Wherever a line in the data holds the word "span", pull that line out.

·····

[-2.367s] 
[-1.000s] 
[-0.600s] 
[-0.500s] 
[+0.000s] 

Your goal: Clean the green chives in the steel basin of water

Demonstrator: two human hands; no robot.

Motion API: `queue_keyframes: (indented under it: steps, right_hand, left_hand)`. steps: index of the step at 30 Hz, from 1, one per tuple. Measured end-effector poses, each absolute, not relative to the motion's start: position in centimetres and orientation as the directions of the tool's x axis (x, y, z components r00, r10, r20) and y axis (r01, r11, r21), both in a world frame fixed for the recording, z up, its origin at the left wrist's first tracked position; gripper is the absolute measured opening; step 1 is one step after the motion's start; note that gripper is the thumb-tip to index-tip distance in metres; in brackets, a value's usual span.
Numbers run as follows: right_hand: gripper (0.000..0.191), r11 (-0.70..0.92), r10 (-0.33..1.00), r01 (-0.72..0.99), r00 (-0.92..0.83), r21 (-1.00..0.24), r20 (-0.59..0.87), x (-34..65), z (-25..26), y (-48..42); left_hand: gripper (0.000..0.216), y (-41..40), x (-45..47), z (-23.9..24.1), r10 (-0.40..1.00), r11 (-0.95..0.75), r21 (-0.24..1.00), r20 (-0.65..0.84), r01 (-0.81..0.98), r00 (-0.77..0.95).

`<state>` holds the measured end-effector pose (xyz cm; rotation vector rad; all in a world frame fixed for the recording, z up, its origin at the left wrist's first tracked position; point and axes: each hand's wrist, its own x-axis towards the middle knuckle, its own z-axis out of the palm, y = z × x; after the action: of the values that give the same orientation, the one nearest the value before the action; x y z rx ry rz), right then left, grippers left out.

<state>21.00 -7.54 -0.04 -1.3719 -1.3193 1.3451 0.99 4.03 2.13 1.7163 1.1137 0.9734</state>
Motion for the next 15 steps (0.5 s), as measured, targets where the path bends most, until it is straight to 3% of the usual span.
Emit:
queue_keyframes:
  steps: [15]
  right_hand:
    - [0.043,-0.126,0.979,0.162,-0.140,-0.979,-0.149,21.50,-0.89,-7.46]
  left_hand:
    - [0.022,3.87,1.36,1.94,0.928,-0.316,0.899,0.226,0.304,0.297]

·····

_Solution to this exercise_.
Motion API: `queue_keyframes: (indented under it: steps, right_hand, left_hand)`. steps: index of the step at 30 Hz, from 1, one per tuple. Measured end-effector poses, each absolute, not relative to the motion's start: position in centimetres and orientation as the directions of the tool's x axis (x, y, z components r00, r10, r20) and y axis (r01, r11, r21), both in a world frame fixed for the recording, z up, its origin at the left wrist's first tracked position; gripper is the absolute measured opening; step 1 is one step after the motion's start; note that gripper is the thumb-tip to index-tip distance in metres; in brackets, a value's usual span.
Motion for the next 15 steps (0.5 s), as measured, targets where the path bends most, until it is straight to 3% of the usual span.

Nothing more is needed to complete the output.